Arc and Pin?

Uh, so this might actually be a bug, arguably? But anyway. We looked into Arc and Pin and the API seems either completely pointless or severely lacking.

So to start you use Arc::pin(foo). And you can Pin::clone(...) the resulting Pin<Arc<...>>...

But as you start to dig into it, there's a lack of Arc::pin_cyclic, there's a whole effectively unused weak counter in a Pin<Arc<...>> because you can't downgrade a Pin<Arc<...>>, and it just in general feels like, if you ever reach for Pin<Arc<...>>, you're actually using the wrong abstraction?

We have a lot of questions about all this. "If Pin is about self-references, why would anyone use Arc::pin over Arc::new_cyclic?", "Why's there no downgrade for these?", among others. These don't seem to be answered in any of the existing material. They're definitely not answered on the github, there's nothing that talks about Arc, Pin and downgrade either on the issues or the pull requests. There's not enough rationale for using Arc::pin anywhere in the docs. It seems that Arc::pin exists purely because Box::pin exists (unless we missed some (un)obvious pull request somewhere)!

What are we missing, if anything? If we're not missing anything... what does this all mean? These APIs are stable, so... now what?

In theory it would be perfectly logical to have a Pin<Arc<Mutex<SomeFuture>>>. Or perhaps a Pin<Arc<Mutex<SomeOtherStructure>>> for any structure that happens to use self-references in its implementation.
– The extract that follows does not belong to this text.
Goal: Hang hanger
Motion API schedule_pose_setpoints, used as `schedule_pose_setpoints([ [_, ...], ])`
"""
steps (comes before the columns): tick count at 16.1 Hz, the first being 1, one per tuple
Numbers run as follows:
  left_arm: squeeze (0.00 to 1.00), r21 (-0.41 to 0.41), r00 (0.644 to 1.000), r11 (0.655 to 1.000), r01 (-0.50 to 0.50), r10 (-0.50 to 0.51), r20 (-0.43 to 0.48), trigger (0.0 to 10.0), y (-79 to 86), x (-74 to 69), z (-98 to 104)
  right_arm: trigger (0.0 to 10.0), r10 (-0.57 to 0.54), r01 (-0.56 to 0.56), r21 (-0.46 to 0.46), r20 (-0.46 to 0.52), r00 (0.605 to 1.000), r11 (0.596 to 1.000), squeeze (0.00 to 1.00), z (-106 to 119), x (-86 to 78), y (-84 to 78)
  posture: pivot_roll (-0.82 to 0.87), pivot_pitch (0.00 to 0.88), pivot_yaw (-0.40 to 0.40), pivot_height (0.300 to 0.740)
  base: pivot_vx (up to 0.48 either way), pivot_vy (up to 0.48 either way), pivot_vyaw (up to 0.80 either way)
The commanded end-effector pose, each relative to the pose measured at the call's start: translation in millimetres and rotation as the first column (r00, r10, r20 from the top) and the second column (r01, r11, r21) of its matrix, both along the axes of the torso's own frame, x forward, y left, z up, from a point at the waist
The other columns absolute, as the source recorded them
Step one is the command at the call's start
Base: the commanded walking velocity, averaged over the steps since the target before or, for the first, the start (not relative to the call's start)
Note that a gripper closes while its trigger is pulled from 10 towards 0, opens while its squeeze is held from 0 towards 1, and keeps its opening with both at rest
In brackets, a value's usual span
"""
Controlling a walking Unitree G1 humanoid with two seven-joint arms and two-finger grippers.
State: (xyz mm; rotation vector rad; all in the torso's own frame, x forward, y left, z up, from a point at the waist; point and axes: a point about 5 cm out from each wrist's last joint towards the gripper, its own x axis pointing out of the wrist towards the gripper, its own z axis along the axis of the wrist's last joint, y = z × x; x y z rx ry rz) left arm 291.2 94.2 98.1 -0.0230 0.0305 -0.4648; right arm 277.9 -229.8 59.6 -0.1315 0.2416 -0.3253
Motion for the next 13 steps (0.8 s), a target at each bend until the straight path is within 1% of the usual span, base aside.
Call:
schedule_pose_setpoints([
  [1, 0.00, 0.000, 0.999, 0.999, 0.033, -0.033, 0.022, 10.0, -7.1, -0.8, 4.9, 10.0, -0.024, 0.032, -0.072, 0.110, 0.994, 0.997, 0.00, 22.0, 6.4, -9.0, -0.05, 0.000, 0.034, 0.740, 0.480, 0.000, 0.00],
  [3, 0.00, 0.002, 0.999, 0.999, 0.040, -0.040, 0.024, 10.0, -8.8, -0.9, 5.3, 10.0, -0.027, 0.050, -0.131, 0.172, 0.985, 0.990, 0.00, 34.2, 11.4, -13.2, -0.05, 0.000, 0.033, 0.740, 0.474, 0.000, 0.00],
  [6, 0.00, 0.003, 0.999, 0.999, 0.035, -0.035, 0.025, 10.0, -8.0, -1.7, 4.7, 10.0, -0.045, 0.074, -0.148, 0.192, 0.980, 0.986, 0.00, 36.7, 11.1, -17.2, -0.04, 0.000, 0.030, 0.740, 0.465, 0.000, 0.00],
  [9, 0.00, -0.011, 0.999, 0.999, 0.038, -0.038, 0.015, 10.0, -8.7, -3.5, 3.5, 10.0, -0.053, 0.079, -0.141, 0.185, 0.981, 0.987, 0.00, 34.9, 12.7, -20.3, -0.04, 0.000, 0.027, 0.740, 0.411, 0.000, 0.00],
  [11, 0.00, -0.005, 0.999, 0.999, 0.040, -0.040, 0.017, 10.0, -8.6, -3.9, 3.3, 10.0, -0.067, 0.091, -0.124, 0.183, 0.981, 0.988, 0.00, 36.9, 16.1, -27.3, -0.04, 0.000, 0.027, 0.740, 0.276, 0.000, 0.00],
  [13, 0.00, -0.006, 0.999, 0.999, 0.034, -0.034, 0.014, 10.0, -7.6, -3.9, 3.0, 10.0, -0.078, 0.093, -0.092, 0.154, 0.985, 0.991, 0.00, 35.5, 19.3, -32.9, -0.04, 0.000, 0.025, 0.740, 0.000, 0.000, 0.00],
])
In practice this doesn’t work, because Pin protects DerefMut but not Deref, which is one of the reasons I believe Pin should have been designed differently.

I had this topic recently in some discussion. AFAICT an alternative PinnableMutex that only supports Pin<&PinnableMutex<T>> -> Pin<&mut T>, i. e. there's no &self -> &mut T method, should be sound. Then Pin<Arc<PinnableMutex<SomeFuture>>> is usable with existing APIs for Arc.

Alternatively, Mutex could introduce some additional boolean inner state that, when you first call the Pin<&Mutex<T>> -> Pin<&mut T> method, stores the information that it's now in "pinned mode" which prevents any successful future use of the &Mutex<T> -> &mut T method (e.g. by having it returning an error or panicking).

That's just technically an alternative I could come up with, I don't claim it's a "good" API necessarily.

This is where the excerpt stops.